Object data
oil on panel
support: height 66 cm × width 49.5 cm
Werner van den Valckert
1617
oil on panel
support: height 66 cm × width 49.5 cm
The support is a vertically grained oak panel bevelled on all sides. A thin, pinkish ground or imprimatura, or both, is followed by smooth paint layers. Some impasto was used for the highlights, particularly in the ruff.
Good.
? Commissioned by Bartholomeus Jansz van Assendelft (1585-1658), Leiden; ? his son, Jan van Assendelft (1620-68), Leiden; ? his son, Barthout Jansz van Assendelft (1659-1722), Leiden; ? or his son, Adriaan van Assendelft (1626-97), Leiden; ? his son, Jan Adriaansz van Assendelft (1659-1728), Leiden; ? his son, Adriaan van Assendelft (1691-1752), Leiden; ? his son, Barthout Adriaansz van Assendelft (1733-84), Leiden; ? the daughter of his half-sister, Maria Anna Pompe van Slingelandt (1746-1805), the wife of Hugo de Wildt, Leiden; ? by descent to Frans de Wildt (1805-69), Leiden; ? Agnes W. de Wildt (1835-1905), Leiden; her daughter, Jonkvrouw Isabella F. Mollerus (1863-1920), Leiden, wife of Baron Dirk van Asbeck; his sale, Amsterdam (F. Muller), 30 November 1920, no. 1015, to Antoon van Welie (1866-1956), The Hague; from his estate, fl. 7,500, to the museum, 19571
Object number: SK-A-3920
Copyright: Public domain
Werner van den Valckert (? The Hague c. 1580/85 - ? Amsterdam in or after 1627)
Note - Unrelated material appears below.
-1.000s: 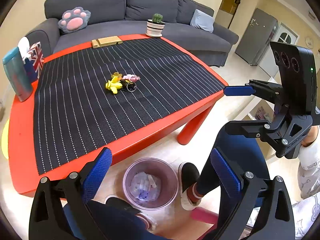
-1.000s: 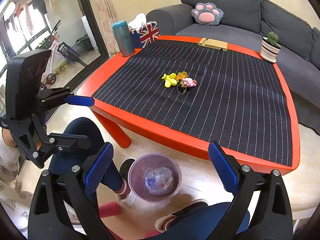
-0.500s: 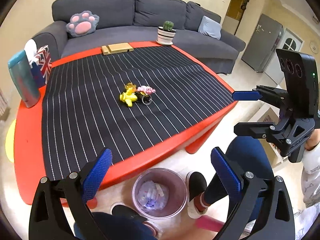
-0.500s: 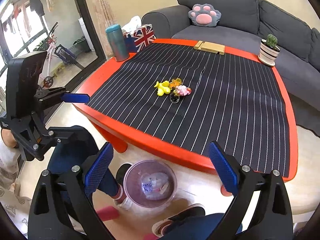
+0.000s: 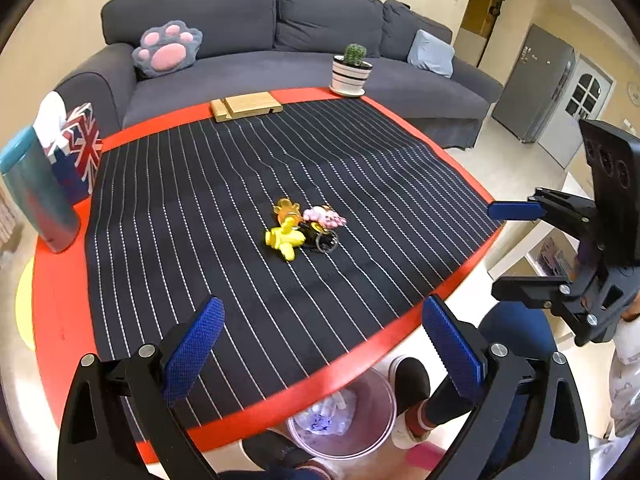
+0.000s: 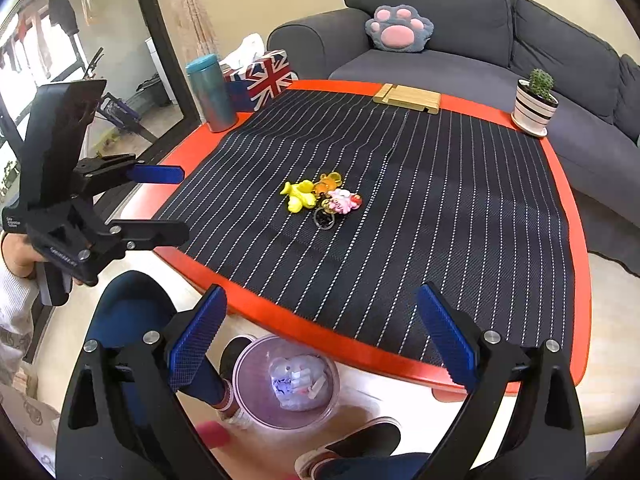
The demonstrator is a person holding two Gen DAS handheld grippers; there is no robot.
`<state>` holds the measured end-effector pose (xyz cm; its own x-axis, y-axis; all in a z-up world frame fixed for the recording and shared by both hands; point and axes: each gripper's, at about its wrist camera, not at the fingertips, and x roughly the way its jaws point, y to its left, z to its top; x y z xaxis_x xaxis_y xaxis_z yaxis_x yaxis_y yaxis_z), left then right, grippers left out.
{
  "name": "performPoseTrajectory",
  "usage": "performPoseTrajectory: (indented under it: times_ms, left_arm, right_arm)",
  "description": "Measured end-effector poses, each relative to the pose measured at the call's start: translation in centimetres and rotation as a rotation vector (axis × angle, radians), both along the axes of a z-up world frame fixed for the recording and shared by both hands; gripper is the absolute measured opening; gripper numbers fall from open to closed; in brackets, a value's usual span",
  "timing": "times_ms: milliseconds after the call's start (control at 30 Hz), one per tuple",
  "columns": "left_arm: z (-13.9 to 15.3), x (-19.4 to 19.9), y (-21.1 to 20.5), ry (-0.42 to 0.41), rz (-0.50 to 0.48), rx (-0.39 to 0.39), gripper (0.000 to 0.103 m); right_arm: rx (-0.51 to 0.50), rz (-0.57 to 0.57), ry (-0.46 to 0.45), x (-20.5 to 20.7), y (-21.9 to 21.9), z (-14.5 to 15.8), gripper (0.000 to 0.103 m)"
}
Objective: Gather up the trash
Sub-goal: 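Move both open tools back to the keychain toys on the mat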
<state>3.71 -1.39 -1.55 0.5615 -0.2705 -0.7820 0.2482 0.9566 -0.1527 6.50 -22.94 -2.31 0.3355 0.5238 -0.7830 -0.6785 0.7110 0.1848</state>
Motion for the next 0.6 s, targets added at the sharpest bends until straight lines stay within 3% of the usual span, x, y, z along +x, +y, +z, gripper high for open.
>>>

Werner Jacobsz van den Valckert was born around 1580/85, possibly in or near The Hague. He joined the Guild of St Luke there as a master-painter in approximately 1600/05, but did not produce his earliest known painting, Venus the Seductress, until around 1612.2 In 1605 he married Jannetje Cornelis van Montfoort in The Hague. He is last recorded in that city in 1612. He probably moved to Amsterdam in 1613, where a daughter of his was baptized on 10 August 1614. Like so many painters of the day, he lived in St Anthonisbreestraat, where he rented a house from the governors of the Leper-House, who were also one of his patrons.3 He is last documented as living in Amsterdam in 1627, and he must have died that year or soon afterwards, possibly elsewhere.
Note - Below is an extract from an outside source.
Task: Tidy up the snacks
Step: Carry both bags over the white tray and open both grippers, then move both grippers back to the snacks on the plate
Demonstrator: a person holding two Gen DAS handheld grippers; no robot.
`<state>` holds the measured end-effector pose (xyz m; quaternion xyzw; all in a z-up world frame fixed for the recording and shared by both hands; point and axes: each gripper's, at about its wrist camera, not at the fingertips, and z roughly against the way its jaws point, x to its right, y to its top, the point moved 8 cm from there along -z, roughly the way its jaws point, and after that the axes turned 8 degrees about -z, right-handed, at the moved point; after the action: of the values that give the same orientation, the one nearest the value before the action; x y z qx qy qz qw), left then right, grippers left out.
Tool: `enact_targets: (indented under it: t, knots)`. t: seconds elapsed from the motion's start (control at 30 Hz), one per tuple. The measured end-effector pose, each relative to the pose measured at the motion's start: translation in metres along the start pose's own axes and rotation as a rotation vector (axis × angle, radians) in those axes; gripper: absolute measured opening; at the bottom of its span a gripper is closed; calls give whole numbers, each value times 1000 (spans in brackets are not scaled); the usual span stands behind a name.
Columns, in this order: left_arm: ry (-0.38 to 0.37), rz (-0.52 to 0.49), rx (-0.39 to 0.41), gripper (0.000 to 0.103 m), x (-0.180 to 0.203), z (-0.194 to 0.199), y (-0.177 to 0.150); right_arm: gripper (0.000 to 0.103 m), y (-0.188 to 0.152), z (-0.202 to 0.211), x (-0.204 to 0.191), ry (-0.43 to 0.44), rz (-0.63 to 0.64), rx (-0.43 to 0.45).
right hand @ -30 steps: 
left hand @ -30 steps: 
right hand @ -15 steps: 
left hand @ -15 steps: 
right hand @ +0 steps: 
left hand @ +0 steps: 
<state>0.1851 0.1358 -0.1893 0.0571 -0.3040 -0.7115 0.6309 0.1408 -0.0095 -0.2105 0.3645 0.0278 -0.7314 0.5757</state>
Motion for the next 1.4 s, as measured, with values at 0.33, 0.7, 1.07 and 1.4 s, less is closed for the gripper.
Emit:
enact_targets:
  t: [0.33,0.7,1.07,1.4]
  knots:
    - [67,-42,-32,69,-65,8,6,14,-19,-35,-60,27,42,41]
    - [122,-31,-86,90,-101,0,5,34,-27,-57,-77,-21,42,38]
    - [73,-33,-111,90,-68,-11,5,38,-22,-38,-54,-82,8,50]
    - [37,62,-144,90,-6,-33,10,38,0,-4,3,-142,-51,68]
Van den Valckert produced both history paintings and portraits, some of them of groups. Houbraken says that he studied with Hendrick Goltzius, but there is no firm evidence for this. As a history painter, in any event, he took his inspiration from the work of Haarlem artists. His youthful work was also heavily influenced by prints of the Carracci school. It used to be assumed that he travelled to Italy and Denmark, but there are no concrete indications that he did. Van den Valckert was also a graphic artist, and was among the earliest Dutch etchers, although he soon abandoned that medium. Almost all his dated etchings were made around 1612.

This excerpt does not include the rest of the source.